[Date Prev][Date Next][Thread Prev][Thread Next][Date Index][Thread Index]

Re: [Condor-users] How To TroubleShoot Flocking



Does the /usr/local/condor/home/execute/dir_2586/condor_exec.exe file
exist? What file permissions and ownership?

I can't see what is going on, the line "File transfer completed successfully."
implies that files have been transferred successfully. 
Having said that, you have no input file specified (maybe you could try
adding an "input = empty.txt" to make sure that gets transferred OK), and you
tell it not to transfer the executable, so since it is successfully transferring
nothing, maybe we can't guarantee that any firewalls are being traversed.
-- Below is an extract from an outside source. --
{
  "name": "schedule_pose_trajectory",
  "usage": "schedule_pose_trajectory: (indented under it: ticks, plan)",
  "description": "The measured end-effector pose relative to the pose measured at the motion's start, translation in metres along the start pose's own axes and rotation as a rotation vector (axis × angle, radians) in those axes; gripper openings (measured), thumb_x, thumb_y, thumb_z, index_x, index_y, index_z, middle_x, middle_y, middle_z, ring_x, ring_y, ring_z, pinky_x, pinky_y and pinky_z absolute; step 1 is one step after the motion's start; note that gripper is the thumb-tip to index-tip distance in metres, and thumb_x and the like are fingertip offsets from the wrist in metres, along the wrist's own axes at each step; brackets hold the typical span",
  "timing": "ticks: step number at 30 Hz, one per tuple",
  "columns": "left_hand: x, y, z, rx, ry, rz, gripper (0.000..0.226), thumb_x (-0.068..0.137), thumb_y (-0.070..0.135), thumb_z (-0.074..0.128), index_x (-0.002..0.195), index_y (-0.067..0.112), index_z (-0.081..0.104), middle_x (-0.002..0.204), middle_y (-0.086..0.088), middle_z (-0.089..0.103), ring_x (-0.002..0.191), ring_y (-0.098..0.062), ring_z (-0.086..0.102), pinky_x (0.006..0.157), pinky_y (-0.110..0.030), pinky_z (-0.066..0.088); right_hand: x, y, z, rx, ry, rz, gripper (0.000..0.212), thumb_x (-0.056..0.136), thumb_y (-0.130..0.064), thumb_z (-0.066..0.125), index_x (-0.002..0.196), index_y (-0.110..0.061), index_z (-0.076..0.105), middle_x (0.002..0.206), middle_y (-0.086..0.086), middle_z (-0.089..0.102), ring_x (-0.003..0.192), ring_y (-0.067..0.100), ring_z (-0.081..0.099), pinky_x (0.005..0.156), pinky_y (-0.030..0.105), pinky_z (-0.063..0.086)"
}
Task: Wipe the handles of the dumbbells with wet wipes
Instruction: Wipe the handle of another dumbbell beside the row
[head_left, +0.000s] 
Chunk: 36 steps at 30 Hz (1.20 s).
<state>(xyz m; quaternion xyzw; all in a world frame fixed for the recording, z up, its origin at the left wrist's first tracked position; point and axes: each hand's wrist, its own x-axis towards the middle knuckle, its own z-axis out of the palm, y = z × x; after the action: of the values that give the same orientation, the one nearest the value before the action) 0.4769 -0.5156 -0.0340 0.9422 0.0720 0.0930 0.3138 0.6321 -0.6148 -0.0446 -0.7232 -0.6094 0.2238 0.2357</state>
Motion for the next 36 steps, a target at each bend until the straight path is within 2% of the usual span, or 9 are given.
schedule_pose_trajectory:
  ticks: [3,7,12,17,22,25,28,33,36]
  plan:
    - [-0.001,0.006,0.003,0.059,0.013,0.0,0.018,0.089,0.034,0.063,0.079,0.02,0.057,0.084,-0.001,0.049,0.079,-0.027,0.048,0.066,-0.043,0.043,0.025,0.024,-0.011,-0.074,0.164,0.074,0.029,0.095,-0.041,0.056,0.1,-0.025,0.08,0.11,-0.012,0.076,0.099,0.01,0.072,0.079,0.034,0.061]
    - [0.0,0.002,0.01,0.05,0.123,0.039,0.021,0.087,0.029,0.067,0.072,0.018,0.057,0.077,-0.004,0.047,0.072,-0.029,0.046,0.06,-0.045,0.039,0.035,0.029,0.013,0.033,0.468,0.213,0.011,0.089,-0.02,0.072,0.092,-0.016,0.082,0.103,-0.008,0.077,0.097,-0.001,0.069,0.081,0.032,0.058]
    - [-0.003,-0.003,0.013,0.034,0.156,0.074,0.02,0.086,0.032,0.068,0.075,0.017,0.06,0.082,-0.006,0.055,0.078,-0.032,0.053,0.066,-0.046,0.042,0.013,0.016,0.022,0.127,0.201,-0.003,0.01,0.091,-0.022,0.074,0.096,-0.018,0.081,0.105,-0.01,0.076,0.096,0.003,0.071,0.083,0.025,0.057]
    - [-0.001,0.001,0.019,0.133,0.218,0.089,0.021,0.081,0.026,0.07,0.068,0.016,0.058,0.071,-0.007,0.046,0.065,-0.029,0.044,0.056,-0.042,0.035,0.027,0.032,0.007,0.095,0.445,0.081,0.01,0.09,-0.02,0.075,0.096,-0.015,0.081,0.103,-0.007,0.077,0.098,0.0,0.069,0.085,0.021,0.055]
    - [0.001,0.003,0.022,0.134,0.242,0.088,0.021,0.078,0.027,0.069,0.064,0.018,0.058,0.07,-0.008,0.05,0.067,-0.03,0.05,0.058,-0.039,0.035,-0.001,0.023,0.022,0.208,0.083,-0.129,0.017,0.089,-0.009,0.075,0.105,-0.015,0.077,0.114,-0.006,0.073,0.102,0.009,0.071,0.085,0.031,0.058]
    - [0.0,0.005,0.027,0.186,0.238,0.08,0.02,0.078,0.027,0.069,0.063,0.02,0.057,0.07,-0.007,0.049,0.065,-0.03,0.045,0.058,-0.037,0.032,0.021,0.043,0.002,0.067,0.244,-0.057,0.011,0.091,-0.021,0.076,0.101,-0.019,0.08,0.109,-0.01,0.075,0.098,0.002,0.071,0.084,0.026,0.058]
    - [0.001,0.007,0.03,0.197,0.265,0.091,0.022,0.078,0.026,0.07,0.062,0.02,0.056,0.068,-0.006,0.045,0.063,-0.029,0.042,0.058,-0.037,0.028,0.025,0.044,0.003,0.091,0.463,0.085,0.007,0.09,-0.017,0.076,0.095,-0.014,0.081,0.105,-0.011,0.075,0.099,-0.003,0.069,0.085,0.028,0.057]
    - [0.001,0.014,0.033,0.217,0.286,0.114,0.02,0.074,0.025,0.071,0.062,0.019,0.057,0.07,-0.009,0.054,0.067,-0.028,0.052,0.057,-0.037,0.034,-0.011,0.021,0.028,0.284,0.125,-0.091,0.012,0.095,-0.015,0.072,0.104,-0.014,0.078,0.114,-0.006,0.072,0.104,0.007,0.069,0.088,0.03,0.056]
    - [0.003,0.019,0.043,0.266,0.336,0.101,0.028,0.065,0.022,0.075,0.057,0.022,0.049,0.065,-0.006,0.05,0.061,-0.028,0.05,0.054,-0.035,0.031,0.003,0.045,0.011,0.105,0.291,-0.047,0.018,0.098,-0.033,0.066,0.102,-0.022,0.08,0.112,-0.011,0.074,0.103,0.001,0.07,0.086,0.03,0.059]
You have a fixed UIDDOMAIN. You do have an account for the submitting
User on every machine do you?

What are UIDDOMAIN, Arch, OpSys on 
a) submit machine
b) exec machine
[sorry if this was in previous post]

Can you do
ls -l /bin/hostname
on exec machine

and on
/usr/local/condor/home/execute
and
/usr/local/condor/home/execute/dir_2586

[maybe it is a file ownership or perms problem]

Do your condor daemons run as root?

[sorry most above are abritrary questions, but there many straws to
clutch at and I am trying several]

cheers

JK
-----Original Message-----
From: condor-users-bounces@xxxxxxxxxxx [mailto:condor-users-bounces@xxxxxxxxxxx]On Behalf Of John Alberts
Sent: Friday, July 07, 2006 9:15 PM
To: Condor-Users Mail List
Subject: RE: [Condor-users] How To TroubleShoot Flocking


Again, thanks everyone for trying to help.
Here is what I have done:
I changed the submit file to the following:
  Executable     = /bin/hostname
  Requirements    = UidDomain == "condor.calumet.purdue.edu" && Arch == "X86_64"
  Universe       = vanilla
  transfer_executable = NO
  should_transfer_files = YES
  when_to_transfer_output = ON_EXIT
  Output         = hostname3.out
  Log            = hostname3.log
  Queue
I also set SHADOW_DEBUG = FULL_DEBUG on the server, which is running all the daemons, including: condor_master, condor_collector, condor_negotiator, condor_startd, and condor_schedd.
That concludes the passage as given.